🤖 AI Summary
Existing methods typically model heterogeneity or heterophily of heterogeneous graphs in isolation, failing to adequately address the prevalent yet challenging heterophilous heterogeneous graphs. To bridge this gap, we propose Adaptive Heterogeneous Graph Neural Networks (AHGNN), the first framework that jointly models heterophily distributions across hop distances and meta-paths. AHGNN introduces fine-grained heterophily-aware graph convolution and multi-semantic-space noise filtering. Moreover, it incorporates meta-path-based semantic decomposition and coarse-to-fine heterogeneous graph attention to jointly capture structural and semantic information. Extensive experiments on seven real-world datasets against twenty baselines demonstrate that AHGNN significantly outperforms state-of-the-art methods on node classification—particularly under high-heterophily regimes—where it exhibits superior robustness and generalization.
📝 Abstract
Heterogeneous graphs (HGs) are common in real-world scenarios and often exhibit heterophily. However, most existing studies focus on either heterogeneity or heterophily in isolation, overlooking the prevalence of heterophilic HGs in practical applications. Such ignorance leads to their performance degradation. In this work, we first identify two main challenges in modeling heterophily HGs: (1) varying heterophily distributions across hops and meta-paths; (2) the intricate and often heterophily-driven diversity of semantic information across different meta-paths. Then, we propose the Adaptive Heterogeneous Graph Neural Network (AHGNN) to tackle these challenges.

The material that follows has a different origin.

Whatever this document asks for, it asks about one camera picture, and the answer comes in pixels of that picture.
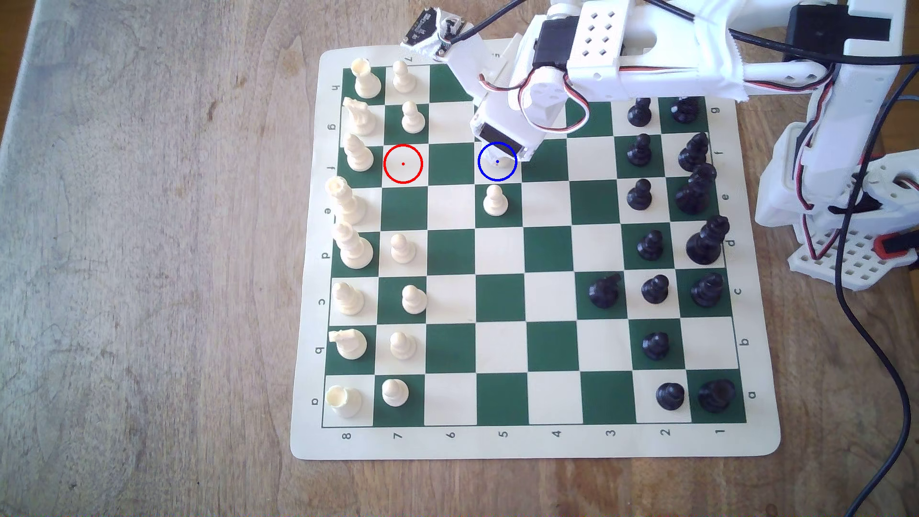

AHGNN employs a heterophily-aware convolution that accounts for heterophily distributions specific to both hops and meta-paths. It then integrates messages from diverse semantic spaces using a coarse-to-fine attention mechanism, which filters out noise and emphasizes informative signals. Experiments on seven real-world graphs and twenty baselines demonstrate the superior performance of AHGNN, particularly in high-heterophily situations.